Voters given propositions they cannot ignore but referendums are a no-no
IF YOU are suffering from referendum fatigue, then it is probably not a good idea to head to the United States over the next couple of weeks.
In California, there are no fewer than 17 “propositions” on the ballot paper on November 8, and voters there are used to being bombarded by television ads and billboard campaigns. The “Official Voter Information Guide” for the State, meanwhile, runs to 224 pages.
Subjects include school bonds, hospital fees, bond issues, additional taxes to fund education and healthcare, criminal sentences, English language proficiency, “adult films” and condoms, the death penalty, firearms, plastic bag charges and legalisation of marijuana – in other words the full gamut of modern American politics.
Although many states allow either citizen or legislatureinitiated ballots, California is well known for what the influential pollster Nate Silver calls its “addiction” to the process. But there are obvious problems, not least the likelihood that voters will approve propositions providing new public services while rejecting those that increase taxes, which does not exactly help the State’s notorious budgetary problems.
There are exceptions that prove the rule. In 2012, Governor Jerry Brown proposed a modest increase in California’s sales tax to avoid education cuts, and it was approved.

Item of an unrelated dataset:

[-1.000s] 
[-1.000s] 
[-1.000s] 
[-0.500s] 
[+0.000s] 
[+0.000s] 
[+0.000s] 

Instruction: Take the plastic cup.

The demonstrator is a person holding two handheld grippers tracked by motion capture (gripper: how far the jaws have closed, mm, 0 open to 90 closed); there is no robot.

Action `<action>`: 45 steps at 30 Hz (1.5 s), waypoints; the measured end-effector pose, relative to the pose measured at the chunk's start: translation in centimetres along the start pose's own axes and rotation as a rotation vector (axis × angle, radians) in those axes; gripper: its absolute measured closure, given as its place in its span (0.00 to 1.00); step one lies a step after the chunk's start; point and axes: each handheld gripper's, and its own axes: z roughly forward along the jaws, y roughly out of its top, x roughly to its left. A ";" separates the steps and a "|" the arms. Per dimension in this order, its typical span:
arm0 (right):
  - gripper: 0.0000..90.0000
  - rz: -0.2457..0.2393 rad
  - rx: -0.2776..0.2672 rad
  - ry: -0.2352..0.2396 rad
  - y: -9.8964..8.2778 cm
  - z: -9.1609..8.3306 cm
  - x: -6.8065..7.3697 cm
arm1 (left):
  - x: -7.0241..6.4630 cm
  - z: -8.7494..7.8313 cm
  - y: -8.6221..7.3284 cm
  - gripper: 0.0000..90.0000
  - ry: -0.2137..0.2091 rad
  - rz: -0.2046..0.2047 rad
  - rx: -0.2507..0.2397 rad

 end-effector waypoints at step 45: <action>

Another notable success was the 1978 campaign to reject “Proposition 6”, which sought to ban gays and lesbians from working in public schools – the Californian equivalent of Section 28. The San Francisco politician Harvey Milk famously helped swing public opinion from general support to overwhelming opposition, even getting former governor (and future president) Ronald Reagan on side.
In Louisiana, meanwhile, there are a more modest six “legislatively referred constitutional amendments” on next month’s ballot, most of which relate to taxation or future budget deficits, with some being “parish” (or county) specific. Unlike California, however, Louisiana doesn’t allow citizeninitiated ballots, much like neighbouring Texas, which is why the Lone Star State’s Nationalist Movement has to lobby the legislature for a ballot.
Interestingly, this process of direct democracy gives rise to a similar debate surrounding referendums in the UK, some arguing that it undermines representative government and others that it’s essential to guard against vested interests.
But the obvious counter to that is that initiatives can just as easily be influenced by corporate interests, for example the pharmaceutical industry has spent $109 million trying to defeat Californian Proposition 61, which prohibits higher drug prices.
There is no mechanism in the US Constitution, however, for a federal referendum, although back in 2013 Gallup found that 68 per cent of voters favoured national referenda on key issues provided enough voters signed a petition. But awareness of Brexit is high across the pond and generally considered a bad thing, so perhaps that no longer holds.